» **What is expected**
For every entry below, give it back exactly and leave out any image.
Listed entries Block Start
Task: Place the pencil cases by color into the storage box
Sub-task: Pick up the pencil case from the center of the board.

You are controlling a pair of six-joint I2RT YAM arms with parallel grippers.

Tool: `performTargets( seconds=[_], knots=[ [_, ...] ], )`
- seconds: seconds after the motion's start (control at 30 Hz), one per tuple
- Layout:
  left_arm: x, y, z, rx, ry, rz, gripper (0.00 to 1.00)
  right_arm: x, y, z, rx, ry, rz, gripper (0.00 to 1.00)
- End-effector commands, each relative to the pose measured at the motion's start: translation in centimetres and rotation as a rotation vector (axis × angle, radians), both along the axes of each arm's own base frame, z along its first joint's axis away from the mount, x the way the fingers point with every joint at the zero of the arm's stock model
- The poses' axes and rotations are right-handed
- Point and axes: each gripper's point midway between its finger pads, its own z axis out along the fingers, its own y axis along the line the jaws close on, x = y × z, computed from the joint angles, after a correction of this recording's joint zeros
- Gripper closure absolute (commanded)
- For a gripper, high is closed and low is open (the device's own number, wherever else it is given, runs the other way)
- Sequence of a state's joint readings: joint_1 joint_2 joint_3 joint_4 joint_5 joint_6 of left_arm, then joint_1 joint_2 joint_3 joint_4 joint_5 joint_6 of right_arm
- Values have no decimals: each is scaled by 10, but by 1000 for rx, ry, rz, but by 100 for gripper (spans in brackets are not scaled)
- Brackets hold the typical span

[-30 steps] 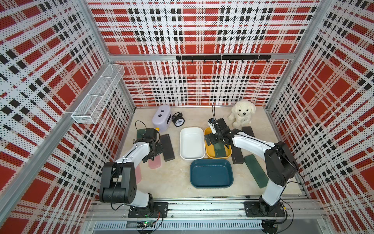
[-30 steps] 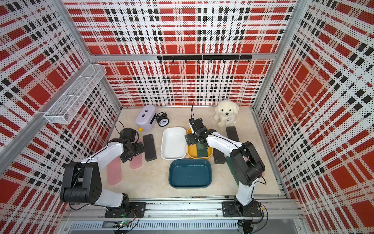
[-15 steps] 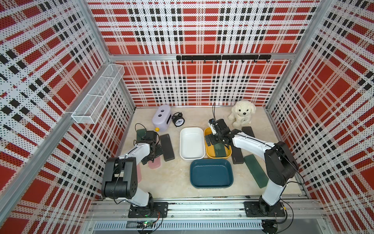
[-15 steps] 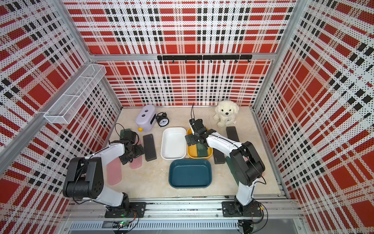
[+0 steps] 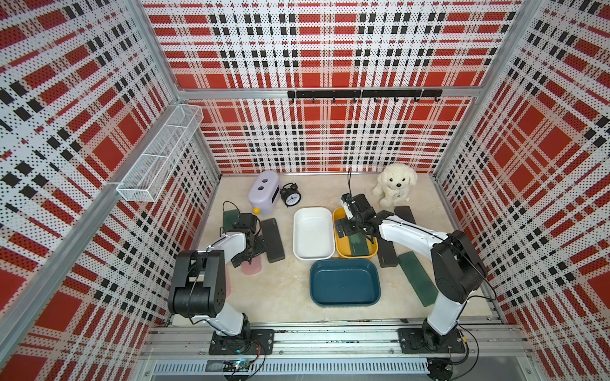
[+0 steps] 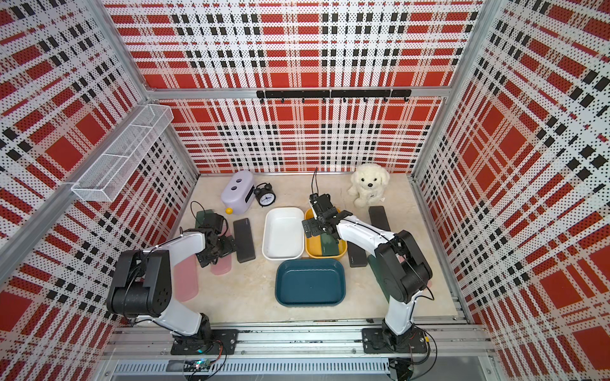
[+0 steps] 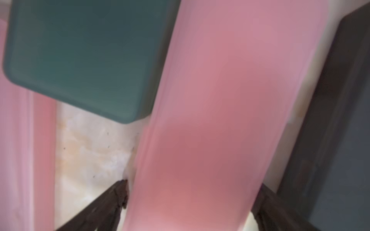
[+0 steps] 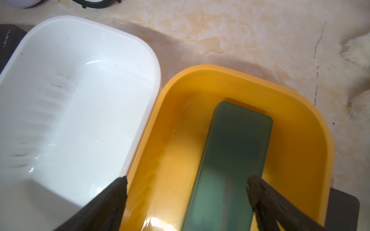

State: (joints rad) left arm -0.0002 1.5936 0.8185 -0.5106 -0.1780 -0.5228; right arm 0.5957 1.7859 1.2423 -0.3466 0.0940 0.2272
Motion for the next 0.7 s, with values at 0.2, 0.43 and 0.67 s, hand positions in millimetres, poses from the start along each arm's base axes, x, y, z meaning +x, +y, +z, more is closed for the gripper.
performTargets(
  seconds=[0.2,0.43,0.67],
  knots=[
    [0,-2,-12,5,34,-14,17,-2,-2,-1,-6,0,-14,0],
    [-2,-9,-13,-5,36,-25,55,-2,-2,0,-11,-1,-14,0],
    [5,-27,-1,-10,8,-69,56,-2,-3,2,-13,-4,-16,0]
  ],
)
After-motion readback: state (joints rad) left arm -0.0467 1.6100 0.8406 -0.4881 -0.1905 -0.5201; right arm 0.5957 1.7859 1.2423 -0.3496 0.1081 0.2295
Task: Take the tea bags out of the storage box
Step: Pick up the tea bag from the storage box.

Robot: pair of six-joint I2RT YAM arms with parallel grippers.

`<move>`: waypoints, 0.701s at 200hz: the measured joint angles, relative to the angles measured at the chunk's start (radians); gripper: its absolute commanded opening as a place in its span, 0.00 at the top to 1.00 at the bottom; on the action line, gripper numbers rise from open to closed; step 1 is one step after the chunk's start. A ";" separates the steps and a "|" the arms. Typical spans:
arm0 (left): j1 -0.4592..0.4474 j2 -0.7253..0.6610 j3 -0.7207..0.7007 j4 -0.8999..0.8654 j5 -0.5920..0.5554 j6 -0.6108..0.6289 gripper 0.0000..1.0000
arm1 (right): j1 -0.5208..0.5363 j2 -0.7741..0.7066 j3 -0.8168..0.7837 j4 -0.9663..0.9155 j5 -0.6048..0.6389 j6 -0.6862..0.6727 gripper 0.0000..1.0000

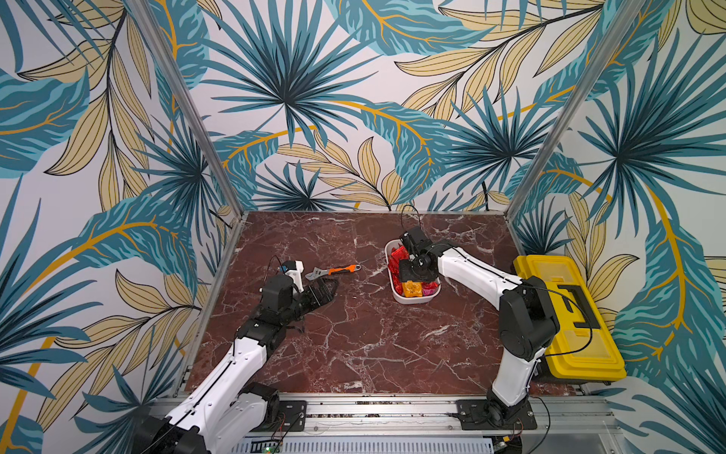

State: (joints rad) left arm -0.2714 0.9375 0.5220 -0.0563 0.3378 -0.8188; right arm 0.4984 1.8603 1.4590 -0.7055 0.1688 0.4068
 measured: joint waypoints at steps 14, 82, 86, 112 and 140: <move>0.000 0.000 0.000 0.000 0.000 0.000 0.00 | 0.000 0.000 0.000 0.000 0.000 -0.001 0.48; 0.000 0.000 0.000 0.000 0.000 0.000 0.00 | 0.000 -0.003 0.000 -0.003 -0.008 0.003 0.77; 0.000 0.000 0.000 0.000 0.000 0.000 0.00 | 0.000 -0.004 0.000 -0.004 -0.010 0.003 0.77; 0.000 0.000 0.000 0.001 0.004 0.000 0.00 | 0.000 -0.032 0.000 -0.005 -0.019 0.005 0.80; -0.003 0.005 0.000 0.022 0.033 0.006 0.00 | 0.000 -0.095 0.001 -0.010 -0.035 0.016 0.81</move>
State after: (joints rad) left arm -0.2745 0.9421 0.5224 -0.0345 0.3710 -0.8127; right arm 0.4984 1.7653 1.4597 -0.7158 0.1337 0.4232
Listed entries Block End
» **Response area**
Task: Place the pencil cases by color into the storage box
Sub-task: Pick up the pencil case from the center of the board.

You are controlling a pair of six-joint I2RT YAM arms with parallel grippers.

Tool: `performTargets( seconds=[_], knots=[ [_, ...] ], )`
- seconds: seconds after the motion's start (control at 30 Hz), one per tuple
- Layout:
  left_arm: x, y, z, rx, ry, rz, gripper (0.00 to 1.00)
  right_arm: x, y, z, rx, ry, rz, gripper (0.00 to 1.00)
- End-effector commands, each relative to the pose measured at the motion's start: translation in centimetres and rotation as a rotation vector (axis × angle, radians), both along the axes of each arm's own base frame, z along its first joint's axis away from the mount, x the way the fingers point with every joint at the zero of the arm's stock model
- The poses' axes and rotations are right-handed
- Point and axes: each gripper's point midway between its finger pads, its own z axis out along the fingers, its own y axis along the line the jaws close on, x = y × z, computed from the joint angles, after a correction of this recording's joint zeros
- Gripper closure absolute (commanded)
- For a gripper, high is closed and low is open (the device's own number, wherever else it is given, runs the other way)
- Sequence of a state's joint readings: joint_1 joint_2 joint_3 joint_4 joint_5 joint_6 of left_arm, then joint_1 joint_2 joint_3 joint_4 joint_5 joint_6 of right_arm
- Values have no decimals: each is scaled by 10, but by 1000 for rx, ry, rz, but by 100 for gripper (spans in brackets are not scaled)
- Brackets hold the typical span

[-30 steps] 
[-30 steps] 
[-15 steps] 
[-15 steps] 
[+0 steps] 
[+0 steps] 
[+0 steps] 
[+0 steps] 

State: (joints rad) left arm -0.0002 1.5936 0.8185 -0.5106 -0.1780 -0.5228; right arm 0.5957 1.7859 1.2423 -0.3466 0.0940 0.2272
Motion for the next 0.7 s, with values at 0.2, 0.43 and 0.67 s, hand positions in millimetres, poses from the start along each arm's base axes, x, y, z meaning +x, +y, +z, more is closed for the gripper.
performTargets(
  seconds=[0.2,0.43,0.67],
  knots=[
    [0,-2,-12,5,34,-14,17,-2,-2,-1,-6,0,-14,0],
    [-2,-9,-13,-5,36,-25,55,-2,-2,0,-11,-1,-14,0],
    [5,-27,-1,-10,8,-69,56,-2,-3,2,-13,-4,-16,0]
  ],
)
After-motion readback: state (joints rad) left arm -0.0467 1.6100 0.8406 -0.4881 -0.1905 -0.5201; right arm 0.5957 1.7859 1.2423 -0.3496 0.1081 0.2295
Task: Take the tea bags out of the storage box
Step: Pick up the tea bag from the storage box.

Robot: pair of six-joint I2RT YAM arms with parallel grippers.

`<move>`: waypoints, 0.701s at 200hz: the measured joint angles, relative to the angles measured at the chunk's start (radians); gripper: its absolute commanded opening as a place in its span, 0.00 at the top to 1.00 at the bottom; on the action line, gripper numbers rise from open to closed; step 1 is one step after the chunk's start. A ";" separates the steps and a "|" the arms. Typical spans:
arm0 (left): j1 -0.4592..0.4474 j2 -0.7253..0.6610 j3 -0.7207..0.7007 j4 -0.8999..0.8654 j5 -0.5920..0.5554 j6 -0.6108..0.6289 gripper 0.0000..1.0000
arm1 (right): j1 -0.5208..0.5363 j2 -0.7741..0.7066 j3 -0.8168..0.7837 j4 -0.9663..0.9155 j5 -0.6048..0.6389 j6 -0.6862..0.6727 gripper 0.0000..1.0000


State: (joints rad) left arm -0.2714 0.9375 0.5220 -0.0563 0.3378 -0.8188; right arm 0.4984 1.8603 1.4590 -0.7055 0.1688 0.4068
 measured: joint waypoints at steps 14, 82, 86, 112 and 140: <move>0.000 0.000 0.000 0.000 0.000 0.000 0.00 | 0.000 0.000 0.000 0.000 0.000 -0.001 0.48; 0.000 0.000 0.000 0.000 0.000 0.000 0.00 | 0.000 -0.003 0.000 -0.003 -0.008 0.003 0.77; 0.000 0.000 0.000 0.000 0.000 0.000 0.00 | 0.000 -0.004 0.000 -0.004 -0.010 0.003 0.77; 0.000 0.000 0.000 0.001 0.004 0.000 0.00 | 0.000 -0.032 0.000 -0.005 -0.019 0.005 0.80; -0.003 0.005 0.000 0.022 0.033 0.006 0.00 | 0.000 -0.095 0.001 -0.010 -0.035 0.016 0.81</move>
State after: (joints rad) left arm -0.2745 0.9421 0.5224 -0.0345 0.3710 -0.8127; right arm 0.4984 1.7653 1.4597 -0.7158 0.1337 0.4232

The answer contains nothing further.